The best measure of reliability for interval data between 0 and 1

Question

I have 6 sets of interval data each of which between 0 and 1. Each set, calculated by a computer program, is related to the degree of similarity between some sounds (pairwise). What do you think in the best inter-rater reliability measure I can use to see how close the 6 judges are? If I want to explain the data in each set, it can be: 0.98, 0.01, 0.5, ... which shows 'sound1' and 'sound2' are very similar (0.98), 'sound1' and 'sound3' are much different (0.01) and so on. Thank you so much.
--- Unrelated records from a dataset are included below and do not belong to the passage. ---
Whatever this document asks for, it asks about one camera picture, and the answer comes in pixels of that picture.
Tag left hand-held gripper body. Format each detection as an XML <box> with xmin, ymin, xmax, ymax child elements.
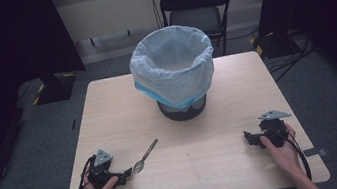
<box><xmin>83</xmin><ymin>146</ymin><xmax>120</xmax><ymax>189</ymax></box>

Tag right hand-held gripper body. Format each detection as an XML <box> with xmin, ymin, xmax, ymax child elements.
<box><xmin>256</xmin><ymin>107</ymin><xmax>296</xmax><ymax>151</ymax></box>

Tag metal spoon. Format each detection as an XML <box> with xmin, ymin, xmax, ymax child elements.
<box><xmin>127</xmin><ymin>138</ymin><xmax>164</xmax><ymax>176</ymax></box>

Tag black mesh trash bin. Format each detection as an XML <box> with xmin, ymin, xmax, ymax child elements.
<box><xmin>155</xmin><ymin>92</ymin><xmax>211</xmax><ymax>125</ymax></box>

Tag white plastic bin bag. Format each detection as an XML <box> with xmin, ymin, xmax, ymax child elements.
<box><xmin>123</xmin><ymin>20</ymin><xmax>222</xmax><ymax>116</ymax></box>

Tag person's right hand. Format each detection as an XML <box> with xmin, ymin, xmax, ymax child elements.
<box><xmin>257</xmin><ymin>121</ymin><xmax>305</xmax><ymax>183</ymax></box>

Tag grey tape strip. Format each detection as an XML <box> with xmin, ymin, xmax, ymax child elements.
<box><xmin>301</xmin><ymin>146</ymin><xmax>329</xmax><ymax>159</ymax></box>

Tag small black tape strip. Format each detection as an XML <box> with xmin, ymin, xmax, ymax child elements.
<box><xmin>70</xmin><ymin>117</ymin><xmax>80</xmax><ymax>131</ymax></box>

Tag black box on floor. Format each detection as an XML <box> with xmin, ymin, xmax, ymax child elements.
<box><xmin>254</xmin><ymin>28</ymin><xmax>304</xmax><ymax>62</ymax></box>

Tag black stand base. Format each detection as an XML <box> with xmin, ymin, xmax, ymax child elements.
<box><xmin>31</xmin><ymin>70</ymin><xmax>80</xmax><ymax>106</ymax></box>

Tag black folding chair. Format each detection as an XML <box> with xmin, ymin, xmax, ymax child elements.
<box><xmin>158</xmin><ymin>0</ymin><xmax>240</xmax><ymax>65</ymax></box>

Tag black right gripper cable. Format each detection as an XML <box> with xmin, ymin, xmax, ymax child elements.
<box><xmin>282</xmin><ymin>127</ymin><xmax>314</xmax><ymax>185</ymax></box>

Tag black floor cables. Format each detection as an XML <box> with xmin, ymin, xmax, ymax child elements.
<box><xmin>261</xmin><ymin>26</ymin><xmax>320</xmax><ymax>85</ymax></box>

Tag black wall cable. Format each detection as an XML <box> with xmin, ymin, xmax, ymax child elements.
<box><xmin>148</xmin><ymin>0</ymin><xmax>165</xmax><ymax>31</ymax></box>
@Shadi How many discrete values do you have? Are they really to be considered to be ordinal, if they lie between 0 and 1? — chl, Oct 19 '10 at 15:42
They are continuous, every float value between 0 and 1. Is there any incoherence between ordinal data and [0 1] interval? Thanks. — shadi, Oct 19 '10 at 15:49
For me this would rather be considered an interval scale: http://en.wikipedia.org/wiki/Interval_scale#Interval_scale — Henrik, Oct 19 '10 at 15:54
Yeah, I believe you are right. So you mean I cannot use ordinal measures for interval data, right? I corrected my question. I am looking forward to your guidances. Thanks. — shadi, Oct 19 '10 at 15:59
When you stay between 0 and 1, does that include the endpoints 0 and 1 themselves or exclude them? — onestop, Oct 19 '10 at 16:10
You can use any ordinal measures on interval data. But, you should not do so. You should use measures for interval data as they use more information are more powerful, etc as measures for ordinal data. Measurements are itself ordinally scaled (from low to high): nominal, ordinal, interval (and ratio). It is generally a good idea to use measures of that level of measurement that one has as these are the most powerful/informative ones. — Henrik, Oct 19 '10 at 16:29
@Shadi Following my latest comment, I asked for closing this question so that you can reformulate a new one by adding precision on your design, especially the fact that you actually have 6 similarity matrices instead of 6 series of measurement. This way, others may provide useful insights into this question. You can still link to this question, but I really feel it call for a new thread with your added clarifications so that everyone can contribute. — chl, Oct 20 '10 at 17:34

score 4 · Answer 1 · edited Apr 13 '17 at 12:44

4

Referring to your comments to @Henrik, I'm inclined to think that you rather have continuous measurements on a set of objects (here, your similarity measure) for 6 raters. You can compute an intraclass correlation coefficient, as described here Reliability in Elicitation Exercise. It will provide you with a measure of agreement (or concordance) between all 6 judges wrt. assessments they made, or more precisely the part of variance that is explained by between-rater variance. There's a working R script in appendix.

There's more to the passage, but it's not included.